◆ WHAT IS REQUIRED ◆
An exact restatement is required. Cover only the lines of the records from the first through the line with "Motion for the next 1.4", and skip pictures.

Stored dataset items:
--- START ---

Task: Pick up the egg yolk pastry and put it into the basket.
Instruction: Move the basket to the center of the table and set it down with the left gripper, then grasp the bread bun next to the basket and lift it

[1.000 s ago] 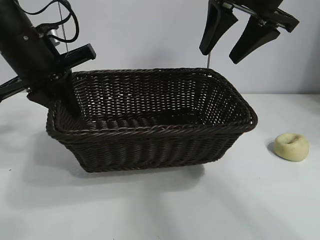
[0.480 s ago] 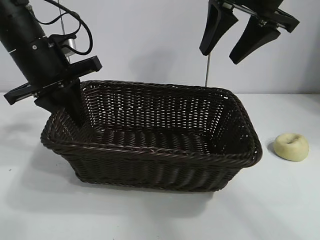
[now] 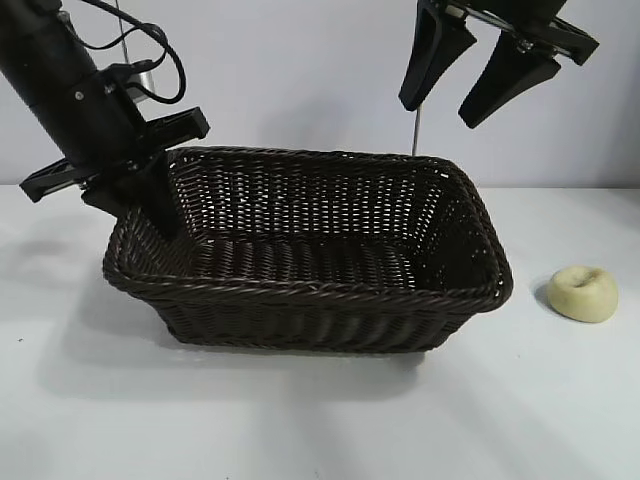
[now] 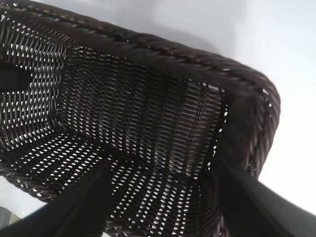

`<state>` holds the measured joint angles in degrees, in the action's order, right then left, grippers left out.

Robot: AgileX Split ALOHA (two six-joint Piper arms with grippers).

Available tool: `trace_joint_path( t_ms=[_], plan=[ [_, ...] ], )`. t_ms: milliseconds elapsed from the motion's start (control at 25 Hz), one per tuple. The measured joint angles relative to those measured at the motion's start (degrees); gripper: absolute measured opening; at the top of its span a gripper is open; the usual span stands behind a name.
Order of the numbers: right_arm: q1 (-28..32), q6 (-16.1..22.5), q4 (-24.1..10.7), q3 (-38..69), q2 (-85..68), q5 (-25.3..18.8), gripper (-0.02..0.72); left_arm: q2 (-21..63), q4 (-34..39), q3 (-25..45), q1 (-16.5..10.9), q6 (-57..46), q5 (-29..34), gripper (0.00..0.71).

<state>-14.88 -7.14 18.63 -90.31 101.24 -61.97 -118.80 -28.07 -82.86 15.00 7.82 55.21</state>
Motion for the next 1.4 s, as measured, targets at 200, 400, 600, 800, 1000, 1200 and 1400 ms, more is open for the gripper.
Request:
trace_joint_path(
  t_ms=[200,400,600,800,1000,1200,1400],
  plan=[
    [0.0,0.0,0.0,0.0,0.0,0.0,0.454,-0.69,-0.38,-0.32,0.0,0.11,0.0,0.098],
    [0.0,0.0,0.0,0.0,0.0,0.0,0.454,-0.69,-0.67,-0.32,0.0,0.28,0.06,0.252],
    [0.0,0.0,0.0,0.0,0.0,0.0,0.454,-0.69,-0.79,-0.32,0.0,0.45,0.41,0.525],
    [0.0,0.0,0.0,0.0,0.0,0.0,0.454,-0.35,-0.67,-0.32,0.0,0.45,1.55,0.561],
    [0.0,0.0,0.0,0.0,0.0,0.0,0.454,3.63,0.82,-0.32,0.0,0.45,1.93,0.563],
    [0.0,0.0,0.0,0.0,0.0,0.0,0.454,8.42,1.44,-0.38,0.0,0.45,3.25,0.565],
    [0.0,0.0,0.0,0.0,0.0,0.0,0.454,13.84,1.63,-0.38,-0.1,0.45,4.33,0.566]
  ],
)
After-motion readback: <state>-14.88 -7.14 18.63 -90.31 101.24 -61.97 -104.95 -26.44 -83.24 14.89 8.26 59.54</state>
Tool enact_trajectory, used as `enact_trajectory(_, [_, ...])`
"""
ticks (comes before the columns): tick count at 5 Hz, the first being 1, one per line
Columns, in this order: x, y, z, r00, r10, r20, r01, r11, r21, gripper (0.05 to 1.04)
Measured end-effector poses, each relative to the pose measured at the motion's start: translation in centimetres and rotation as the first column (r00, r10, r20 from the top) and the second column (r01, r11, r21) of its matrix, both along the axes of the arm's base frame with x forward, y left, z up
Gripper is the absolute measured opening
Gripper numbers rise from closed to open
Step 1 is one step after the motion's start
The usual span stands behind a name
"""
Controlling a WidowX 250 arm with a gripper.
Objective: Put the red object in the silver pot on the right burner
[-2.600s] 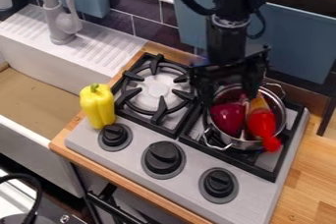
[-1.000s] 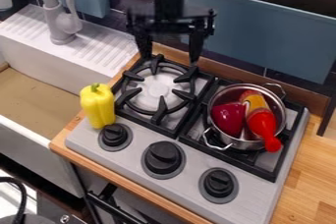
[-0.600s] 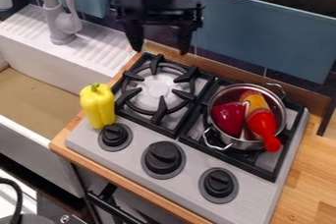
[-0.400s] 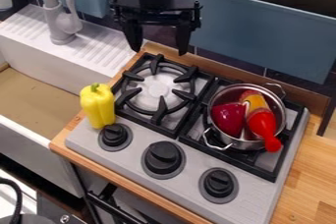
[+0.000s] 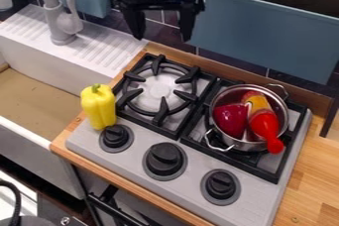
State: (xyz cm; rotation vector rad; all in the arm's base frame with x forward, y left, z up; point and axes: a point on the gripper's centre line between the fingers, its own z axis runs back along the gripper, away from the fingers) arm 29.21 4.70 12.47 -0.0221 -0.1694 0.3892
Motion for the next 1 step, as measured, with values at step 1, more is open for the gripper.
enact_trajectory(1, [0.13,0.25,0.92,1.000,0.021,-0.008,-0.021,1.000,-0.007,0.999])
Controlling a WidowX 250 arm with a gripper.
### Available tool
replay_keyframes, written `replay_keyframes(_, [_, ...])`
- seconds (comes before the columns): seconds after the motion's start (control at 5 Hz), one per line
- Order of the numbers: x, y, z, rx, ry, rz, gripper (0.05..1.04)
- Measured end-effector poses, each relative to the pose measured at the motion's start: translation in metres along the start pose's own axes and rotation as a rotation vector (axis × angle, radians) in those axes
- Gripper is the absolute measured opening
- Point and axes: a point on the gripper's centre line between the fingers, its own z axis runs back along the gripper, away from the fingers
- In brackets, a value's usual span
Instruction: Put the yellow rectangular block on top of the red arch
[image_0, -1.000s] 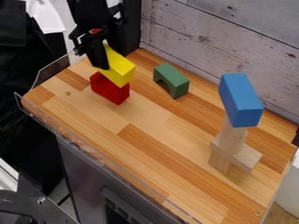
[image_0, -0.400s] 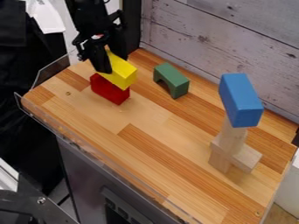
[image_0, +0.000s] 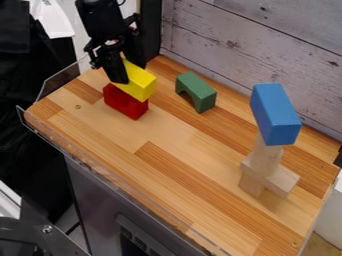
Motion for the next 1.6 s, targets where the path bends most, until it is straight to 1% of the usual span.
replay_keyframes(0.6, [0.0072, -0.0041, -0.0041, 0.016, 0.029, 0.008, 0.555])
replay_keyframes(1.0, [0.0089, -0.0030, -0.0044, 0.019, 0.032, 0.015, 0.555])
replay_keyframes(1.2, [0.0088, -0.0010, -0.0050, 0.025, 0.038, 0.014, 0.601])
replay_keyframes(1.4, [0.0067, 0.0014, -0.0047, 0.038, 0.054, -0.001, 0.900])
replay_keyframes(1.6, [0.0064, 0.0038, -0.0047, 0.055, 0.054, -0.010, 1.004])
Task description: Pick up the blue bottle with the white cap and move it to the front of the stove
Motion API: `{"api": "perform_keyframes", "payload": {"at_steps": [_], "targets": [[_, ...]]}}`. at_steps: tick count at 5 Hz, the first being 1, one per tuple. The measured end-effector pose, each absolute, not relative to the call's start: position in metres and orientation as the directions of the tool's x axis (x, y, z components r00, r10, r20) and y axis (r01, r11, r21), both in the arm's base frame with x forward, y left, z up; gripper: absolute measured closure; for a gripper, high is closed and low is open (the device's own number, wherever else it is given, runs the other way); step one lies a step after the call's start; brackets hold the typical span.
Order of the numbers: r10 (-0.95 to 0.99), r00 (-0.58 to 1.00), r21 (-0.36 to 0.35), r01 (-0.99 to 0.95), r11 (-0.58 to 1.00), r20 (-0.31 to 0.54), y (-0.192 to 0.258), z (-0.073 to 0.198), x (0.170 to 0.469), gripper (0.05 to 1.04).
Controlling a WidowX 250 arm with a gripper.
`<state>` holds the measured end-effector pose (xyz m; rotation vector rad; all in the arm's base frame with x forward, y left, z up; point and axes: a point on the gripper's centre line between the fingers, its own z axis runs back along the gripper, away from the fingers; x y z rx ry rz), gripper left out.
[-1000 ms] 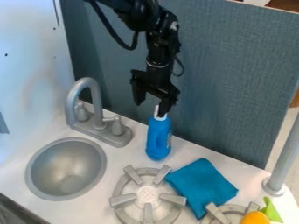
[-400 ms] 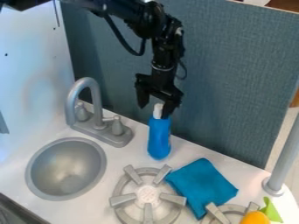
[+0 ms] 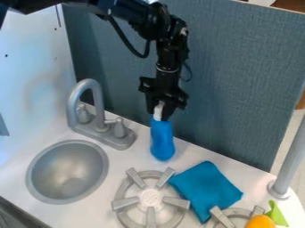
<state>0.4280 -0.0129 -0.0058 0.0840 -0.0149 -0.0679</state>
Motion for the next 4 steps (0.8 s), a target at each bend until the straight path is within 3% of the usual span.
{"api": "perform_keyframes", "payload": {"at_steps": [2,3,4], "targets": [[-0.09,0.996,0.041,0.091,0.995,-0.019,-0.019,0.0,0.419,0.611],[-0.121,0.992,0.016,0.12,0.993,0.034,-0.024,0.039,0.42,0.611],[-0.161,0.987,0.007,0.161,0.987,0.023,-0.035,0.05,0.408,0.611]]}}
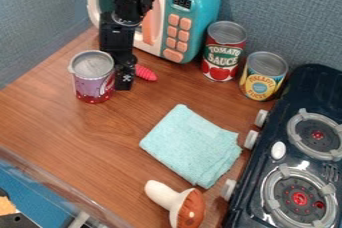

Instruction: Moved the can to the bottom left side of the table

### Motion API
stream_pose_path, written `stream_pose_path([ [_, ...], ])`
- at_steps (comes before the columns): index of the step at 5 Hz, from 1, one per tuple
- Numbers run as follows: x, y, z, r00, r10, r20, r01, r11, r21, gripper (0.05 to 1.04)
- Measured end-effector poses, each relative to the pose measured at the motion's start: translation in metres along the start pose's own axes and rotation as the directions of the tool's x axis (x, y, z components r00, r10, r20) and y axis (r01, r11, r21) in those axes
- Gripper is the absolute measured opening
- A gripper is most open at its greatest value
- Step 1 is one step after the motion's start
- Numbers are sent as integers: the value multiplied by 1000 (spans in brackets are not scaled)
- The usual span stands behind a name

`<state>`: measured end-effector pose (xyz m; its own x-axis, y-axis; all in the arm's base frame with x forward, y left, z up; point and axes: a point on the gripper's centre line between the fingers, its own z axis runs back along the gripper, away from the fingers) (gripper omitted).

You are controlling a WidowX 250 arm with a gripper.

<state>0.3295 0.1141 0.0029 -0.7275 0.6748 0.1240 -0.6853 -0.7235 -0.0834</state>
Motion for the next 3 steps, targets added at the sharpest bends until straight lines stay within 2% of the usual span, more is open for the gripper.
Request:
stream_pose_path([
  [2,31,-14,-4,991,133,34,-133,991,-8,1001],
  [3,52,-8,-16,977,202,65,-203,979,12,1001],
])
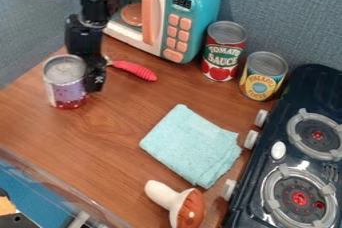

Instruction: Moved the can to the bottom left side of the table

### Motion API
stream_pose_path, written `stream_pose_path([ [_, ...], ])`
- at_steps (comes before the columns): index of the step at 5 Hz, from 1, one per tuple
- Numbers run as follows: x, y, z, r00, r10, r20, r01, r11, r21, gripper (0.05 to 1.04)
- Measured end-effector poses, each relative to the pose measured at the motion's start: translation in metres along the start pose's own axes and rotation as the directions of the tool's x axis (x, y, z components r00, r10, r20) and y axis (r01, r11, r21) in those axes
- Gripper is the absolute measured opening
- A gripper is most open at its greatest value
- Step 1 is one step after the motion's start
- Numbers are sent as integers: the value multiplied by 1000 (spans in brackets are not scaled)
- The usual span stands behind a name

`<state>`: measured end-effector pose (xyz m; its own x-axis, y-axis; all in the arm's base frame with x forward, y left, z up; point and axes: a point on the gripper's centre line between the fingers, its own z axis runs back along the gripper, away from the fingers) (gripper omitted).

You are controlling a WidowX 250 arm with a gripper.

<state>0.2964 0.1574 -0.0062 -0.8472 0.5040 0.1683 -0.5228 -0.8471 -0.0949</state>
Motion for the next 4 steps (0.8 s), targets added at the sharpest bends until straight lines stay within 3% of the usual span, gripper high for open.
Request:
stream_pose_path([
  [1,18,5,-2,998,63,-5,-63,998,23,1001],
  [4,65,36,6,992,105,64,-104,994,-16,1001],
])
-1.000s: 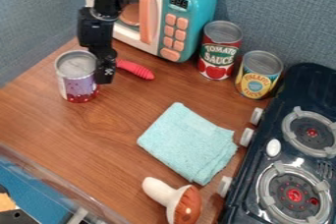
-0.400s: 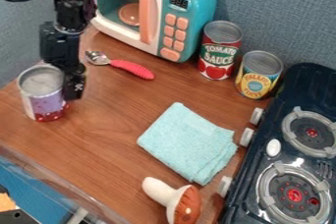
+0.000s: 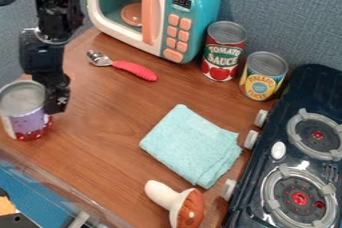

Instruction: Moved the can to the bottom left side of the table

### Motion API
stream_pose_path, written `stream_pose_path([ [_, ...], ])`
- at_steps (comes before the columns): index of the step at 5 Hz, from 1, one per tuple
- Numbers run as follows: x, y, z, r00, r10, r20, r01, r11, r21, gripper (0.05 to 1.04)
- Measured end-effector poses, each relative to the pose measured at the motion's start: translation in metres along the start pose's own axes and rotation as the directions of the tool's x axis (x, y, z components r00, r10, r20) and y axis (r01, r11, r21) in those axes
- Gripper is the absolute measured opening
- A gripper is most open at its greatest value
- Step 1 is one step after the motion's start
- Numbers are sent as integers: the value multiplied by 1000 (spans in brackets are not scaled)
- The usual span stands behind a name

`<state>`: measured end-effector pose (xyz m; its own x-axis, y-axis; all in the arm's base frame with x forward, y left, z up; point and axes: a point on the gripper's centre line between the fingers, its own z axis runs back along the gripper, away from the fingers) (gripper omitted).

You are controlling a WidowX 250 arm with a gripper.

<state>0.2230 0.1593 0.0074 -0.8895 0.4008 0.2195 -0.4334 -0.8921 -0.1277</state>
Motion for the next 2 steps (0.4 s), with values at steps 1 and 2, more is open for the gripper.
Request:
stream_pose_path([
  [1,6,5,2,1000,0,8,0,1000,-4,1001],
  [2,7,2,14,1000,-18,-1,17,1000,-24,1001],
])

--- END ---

◆ ANSWER SPACE ◆
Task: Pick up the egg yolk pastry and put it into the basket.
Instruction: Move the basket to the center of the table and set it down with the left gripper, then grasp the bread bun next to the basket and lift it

[1.000 s ago] 
[0.480 s ago] 
[now] 
[now] 

`<state>` holds the measured joint angles in degrees, in the action's order, right then left, grippers left out.

Robot: AgileX Split ALOHA (two six-joint Piper arms with grippers).

Available tool: `trace_joint_path( t_ms=[_], plan=[ [_, ...] ], )`. t_ms: milliseconds elapsed from the motion's start (control at 25 Hz), one per tuple. The measured joint angles relative to those measured at the motion's start (degrees); gripper: absolute measured opening; at the top of its span a gripper is open; the usual span stands behind a name.
Order of the numbers: right_arm: q1 (-28..32), q6 (-16.1..22.5), q4 (-24.1..10.7), q3 (-38..69), q2 (-85..68), q5 (-25.3..18.8), gripper (-0.02..0.72); left_arm: q2 (-21..63), q4 (-34..39), q3 (-25..45), q1 (-16.5..10.9), q6 (-57..46), q5 (-29..34), gripper (0.00..0.71).

<state>-14.88 -7.14 18.63 -90.31 101.24 -61.97 -118.80 -28.07 -82.86 15.00 7.82 55.21</state>
Motion for the next 1.4 s, as measured, targets at 200, 400, 600, 800, 1000, 1200 and 1400 ms, more is open for the gripper.

There is nothing else to add to the answer.